[About this task]
Within the entries that follow, show each line where the word "exercise" occurs.

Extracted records
--*--
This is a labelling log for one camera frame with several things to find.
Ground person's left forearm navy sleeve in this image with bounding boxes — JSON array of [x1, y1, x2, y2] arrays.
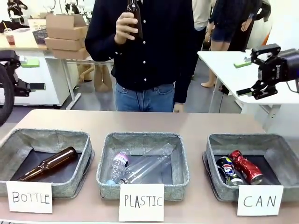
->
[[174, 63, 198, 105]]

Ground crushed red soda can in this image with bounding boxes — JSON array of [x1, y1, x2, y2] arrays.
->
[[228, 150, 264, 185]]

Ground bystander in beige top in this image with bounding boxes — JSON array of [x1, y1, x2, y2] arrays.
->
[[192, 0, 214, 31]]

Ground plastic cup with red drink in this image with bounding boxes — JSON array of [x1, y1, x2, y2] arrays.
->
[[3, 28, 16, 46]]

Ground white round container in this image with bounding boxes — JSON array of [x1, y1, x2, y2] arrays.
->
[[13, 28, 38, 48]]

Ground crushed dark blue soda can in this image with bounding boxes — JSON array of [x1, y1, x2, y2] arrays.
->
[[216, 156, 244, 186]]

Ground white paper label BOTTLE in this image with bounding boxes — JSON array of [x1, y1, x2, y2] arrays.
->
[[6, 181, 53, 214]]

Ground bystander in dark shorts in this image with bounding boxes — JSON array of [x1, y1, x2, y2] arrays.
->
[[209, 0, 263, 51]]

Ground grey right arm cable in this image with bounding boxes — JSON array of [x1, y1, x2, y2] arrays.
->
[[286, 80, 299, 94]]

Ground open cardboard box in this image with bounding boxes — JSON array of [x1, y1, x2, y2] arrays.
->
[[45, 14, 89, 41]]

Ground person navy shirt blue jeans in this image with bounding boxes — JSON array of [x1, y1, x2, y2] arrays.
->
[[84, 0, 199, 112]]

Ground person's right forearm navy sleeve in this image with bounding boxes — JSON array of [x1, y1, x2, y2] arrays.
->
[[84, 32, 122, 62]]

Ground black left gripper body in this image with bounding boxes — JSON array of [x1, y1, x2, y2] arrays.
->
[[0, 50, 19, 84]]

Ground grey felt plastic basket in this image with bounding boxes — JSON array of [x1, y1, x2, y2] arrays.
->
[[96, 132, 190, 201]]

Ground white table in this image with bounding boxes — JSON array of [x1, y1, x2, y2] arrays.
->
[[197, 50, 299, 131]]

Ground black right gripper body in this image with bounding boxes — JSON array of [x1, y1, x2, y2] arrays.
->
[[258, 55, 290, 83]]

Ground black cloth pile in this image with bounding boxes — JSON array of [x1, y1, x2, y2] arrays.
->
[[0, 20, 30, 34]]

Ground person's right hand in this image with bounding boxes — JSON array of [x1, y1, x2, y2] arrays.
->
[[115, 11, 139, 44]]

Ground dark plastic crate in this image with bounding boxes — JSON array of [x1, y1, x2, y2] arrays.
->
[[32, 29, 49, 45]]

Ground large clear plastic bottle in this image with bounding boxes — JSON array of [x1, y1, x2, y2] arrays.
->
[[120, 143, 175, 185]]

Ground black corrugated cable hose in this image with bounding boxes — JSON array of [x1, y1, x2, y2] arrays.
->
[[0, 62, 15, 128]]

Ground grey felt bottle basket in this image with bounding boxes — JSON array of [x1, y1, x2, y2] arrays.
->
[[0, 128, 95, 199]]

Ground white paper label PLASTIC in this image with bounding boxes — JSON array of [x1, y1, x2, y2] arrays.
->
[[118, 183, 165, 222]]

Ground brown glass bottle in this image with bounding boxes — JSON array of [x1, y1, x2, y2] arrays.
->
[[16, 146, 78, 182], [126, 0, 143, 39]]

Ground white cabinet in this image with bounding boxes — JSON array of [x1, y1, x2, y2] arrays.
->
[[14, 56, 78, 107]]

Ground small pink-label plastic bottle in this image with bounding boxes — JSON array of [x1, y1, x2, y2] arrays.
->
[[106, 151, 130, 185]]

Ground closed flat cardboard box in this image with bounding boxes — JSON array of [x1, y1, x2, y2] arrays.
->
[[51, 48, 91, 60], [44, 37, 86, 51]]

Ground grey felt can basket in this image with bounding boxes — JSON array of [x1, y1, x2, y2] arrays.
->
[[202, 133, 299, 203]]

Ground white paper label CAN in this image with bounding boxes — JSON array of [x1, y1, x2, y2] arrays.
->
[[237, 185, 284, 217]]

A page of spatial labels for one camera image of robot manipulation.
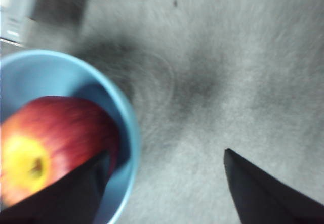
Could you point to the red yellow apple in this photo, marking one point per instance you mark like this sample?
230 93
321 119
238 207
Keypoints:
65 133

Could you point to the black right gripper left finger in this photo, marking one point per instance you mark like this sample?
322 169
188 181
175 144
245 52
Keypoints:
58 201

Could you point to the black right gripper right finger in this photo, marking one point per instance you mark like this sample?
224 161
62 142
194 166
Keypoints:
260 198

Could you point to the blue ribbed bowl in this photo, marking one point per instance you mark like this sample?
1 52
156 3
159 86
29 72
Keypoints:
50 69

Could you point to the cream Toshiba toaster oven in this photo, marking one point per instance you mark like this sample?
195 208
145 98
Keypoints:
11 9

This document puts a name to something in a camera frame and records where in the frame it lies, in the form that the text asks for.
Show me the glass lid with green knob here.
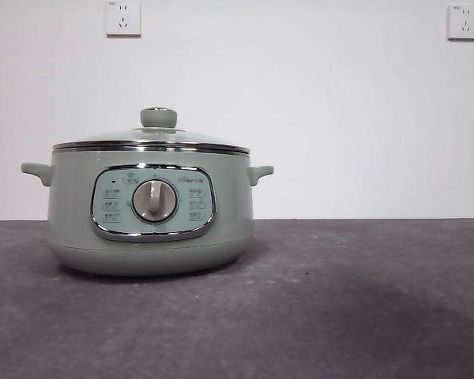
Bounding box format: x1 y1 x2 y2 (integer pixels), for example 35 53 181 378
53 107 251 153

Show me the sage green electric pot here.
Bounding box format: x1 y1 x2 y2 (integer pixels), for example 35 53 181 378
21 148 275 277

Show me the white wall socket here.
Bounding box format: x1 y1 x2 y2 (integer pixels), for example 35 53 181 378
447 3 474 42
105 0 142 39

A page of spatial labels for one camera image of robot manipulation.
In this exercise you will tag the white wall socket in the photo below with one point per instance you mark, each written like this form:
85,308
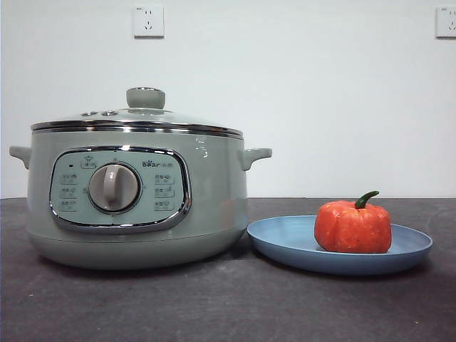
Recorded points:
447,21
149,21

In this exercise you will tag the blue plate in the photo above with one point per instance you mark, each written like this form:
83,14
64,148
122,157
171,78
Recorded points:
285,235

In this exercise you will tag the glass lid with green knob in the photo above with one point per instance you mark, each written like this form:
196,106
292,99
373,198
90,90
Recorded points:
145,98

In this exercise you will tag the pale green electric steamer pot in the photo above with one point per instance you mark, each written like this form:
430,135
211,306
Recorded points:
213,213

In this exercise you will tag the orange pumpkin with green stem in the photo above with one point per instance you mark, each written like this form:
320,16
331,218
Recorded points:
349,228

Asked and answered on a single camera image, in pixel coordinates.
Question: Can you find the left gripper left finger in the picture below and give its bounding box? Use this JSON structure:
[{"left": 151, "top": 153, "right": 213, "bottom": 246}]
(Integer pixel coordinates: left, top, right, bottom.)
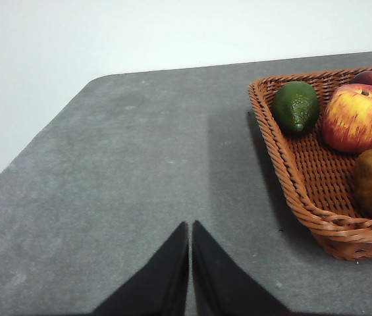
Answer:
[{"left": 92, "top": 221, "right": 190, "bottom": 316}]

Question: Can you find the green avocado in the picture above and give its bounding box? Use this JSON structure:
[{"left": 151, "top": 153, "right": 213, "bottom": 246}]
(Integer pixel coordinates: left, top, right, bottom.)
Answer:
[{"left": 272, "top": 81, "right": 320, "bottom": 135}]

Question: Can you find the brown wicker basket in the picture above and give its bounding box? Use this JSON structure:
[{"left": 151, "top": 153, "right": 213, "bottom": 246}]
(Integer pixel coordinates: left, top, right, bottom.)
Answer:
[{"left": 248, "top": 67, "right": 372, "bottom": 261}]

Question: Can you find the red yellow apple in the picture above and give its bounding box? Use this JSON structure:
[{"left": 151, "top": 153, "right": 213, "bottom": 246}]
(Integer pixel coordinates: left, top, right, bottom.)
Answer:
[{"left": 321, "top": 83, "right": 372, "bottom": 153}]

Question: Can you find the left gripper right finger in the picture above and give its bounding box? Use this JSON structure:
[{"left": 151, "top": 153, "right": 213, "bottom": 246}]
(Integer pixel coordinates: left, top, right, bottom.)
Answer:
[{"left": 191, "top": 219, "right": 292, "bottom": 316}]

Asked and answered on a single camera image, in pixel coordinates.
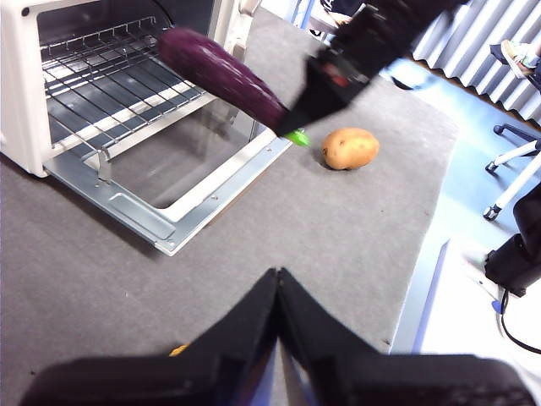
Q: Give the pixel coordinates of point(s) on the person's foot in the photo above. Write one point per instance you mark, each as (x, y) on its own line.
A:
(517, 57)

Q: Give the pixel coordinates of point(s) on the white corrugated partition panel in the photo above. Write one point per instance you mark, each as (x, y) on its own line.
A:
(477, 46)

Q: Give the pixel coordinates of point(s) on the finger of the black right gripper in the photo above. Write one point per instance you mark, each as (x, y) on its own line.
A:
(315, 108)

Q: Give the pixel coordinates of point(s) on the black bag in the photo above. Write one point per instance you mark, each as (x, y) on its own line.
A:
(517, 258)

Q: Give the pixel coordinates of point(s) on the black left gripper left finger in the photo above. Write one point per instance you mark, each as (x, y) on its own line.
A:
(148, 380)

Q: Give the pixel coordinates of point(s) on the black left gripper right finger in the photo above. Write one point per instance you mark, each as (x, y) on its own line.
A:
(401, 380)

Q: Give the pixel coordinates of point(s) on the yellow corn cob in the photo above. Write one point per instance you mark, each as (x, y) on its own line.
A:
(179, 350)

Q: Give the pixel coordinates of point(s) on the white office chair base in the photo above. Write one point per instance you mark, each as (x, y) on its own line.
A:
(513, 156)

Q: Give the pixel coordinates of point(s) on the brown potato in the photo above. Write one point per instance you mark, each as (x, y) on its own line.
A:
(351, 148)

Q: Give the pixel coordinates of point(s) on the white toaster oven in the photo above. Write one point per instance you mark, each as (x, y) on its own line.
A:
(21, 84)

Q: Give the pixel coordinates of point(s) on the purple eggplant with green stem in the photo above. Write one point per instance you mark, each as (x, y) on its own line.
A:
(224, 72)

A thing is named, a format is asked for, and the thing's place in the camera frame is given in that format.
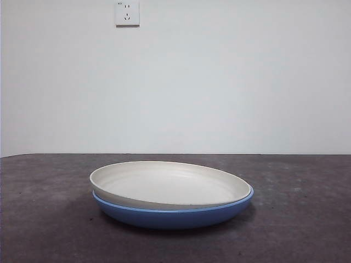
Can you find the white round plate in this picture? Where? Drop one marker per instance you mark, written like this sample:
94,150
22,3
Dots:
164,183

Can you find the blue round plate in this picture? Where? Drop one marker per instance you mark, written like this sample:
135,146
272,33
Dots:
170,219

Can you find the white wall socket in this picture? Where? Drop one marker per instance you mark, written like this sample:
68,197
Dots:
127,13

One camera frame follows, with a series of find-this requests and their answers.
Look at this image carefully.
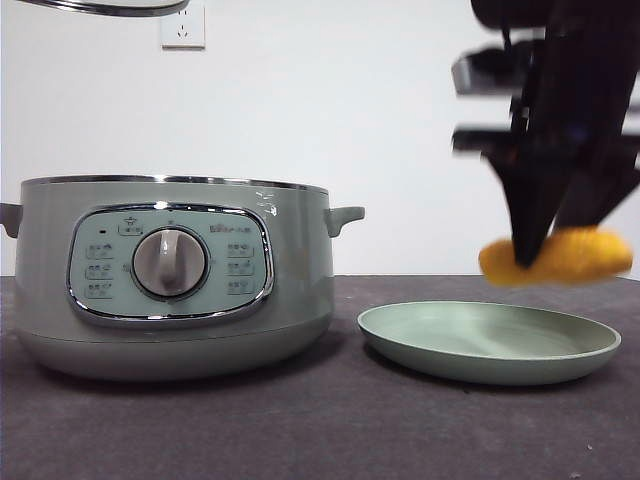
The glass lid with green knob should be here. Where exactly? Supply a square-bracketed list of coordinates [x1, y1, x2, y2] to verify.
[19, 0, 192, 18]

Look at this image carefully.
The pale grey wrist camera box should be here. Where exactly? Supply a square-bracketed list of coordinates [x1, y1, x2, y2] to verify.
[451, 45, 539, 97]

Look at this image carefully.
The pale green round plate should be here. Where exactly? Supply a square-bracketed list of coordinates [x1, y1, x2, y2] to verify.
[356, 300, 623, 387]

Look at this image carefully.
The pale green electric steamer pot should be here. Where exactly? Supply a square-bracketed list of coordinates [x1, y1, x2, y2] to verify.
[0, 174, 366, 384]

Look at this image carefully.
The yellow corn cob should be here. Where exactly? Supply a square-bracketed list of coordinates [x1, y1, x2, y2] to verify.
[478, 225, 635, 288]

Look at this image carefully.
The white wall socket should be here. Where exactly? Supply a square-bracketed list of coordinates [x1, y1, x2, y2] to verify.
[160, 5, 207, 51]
--*--
[Solution]
In this exercise you will tag the white wall socket in the photo below with one point per instance you mark, each written like this form:
In this exercise you will tag the blue plate in the photo above with one point per instance you mark, each written like this form:
In this exercise you will tag the glass lid with green knob in the photo above with one point per instance you mark, each written like this form:
In this exercise you will tag the pale green electric steamer pot in the photo above with one point per instance you mark, each written like this form:
In this exercise you will tag the orange pumpkin with green stem in the photo above with one point per instance you mark, each written like this form:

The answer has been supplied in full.